> [PROBLEM TO WORK ON] Somewhere below is a line with "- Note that" and, later, a line with "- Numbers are"; repeat those two lines and all the lines between them, exactly as they are.

----- AVAILABLE DATA

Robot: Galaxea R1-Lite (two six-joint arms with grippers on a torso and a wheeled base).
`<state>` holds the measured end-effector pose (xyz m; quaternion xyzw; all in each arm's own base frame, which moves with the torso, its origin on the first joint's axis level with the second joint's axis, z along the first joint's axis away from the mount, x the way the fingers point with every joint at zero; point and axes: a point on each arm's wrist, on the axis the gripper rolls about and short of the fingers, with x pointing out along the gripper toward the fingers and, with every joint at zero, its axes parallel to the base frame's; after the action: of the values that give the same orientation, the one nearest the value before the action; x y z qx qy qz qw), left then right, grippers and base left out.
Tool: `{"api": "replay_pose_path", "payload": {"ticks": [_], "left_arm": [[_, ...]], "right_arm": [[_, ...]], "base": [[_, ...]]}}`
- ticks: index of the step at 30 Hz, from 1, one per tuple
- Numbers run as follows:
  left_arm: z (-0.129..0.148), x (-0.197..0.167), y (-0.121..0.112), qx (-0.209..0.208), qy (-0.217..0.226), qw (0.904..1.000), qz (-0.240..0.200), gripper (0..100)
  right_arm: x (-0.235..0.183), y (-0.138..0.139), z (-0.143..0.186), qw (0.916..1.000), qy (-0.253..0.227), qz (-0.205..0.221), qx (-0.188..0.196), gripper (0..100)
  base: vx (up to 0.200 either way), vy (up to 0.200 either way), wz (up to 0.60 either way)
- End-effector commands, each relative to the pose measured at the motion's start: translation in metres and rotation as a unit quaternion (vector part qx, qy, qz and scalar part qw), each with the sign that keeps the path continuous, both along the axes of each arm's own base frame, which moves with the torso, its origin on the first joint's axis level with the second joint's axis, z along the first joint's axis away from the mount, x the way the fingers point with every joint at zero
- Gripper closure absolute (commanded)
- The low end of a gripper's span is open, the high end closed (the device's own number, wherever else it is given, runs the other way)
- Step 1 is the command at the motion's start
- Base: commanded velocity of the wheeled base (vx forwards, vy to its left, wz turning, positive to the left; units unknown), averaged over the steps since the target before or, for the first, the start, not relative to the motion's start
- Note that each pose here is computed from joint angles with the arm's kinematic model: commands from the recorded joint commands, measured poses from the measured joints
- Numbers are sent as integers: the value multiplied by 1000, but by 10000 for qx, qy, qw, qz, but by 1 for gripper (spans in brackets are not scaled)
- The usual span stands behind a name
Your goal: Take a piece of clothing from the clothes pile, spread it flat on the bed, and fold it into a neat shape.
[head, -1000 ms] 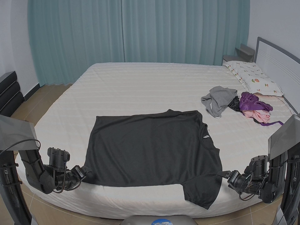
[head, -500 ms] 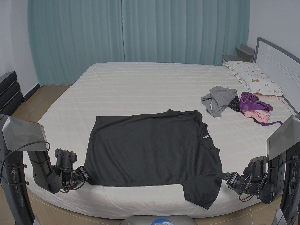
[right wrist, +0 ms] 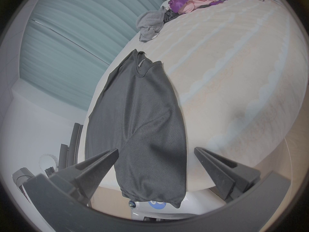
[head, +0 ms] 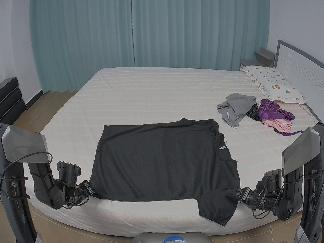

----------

> [RESPONSE]
- Note that each pose here is computed from joint angles with the arm's kinematic model: commands from the recorded joint commands, measured poses from the measured joints
- Numbers are sent as integers: the value multiplied by 1000, but by 10000 for qx, qy, qw, qz, but by 1 for gripper (spans in brackets are not scaled)

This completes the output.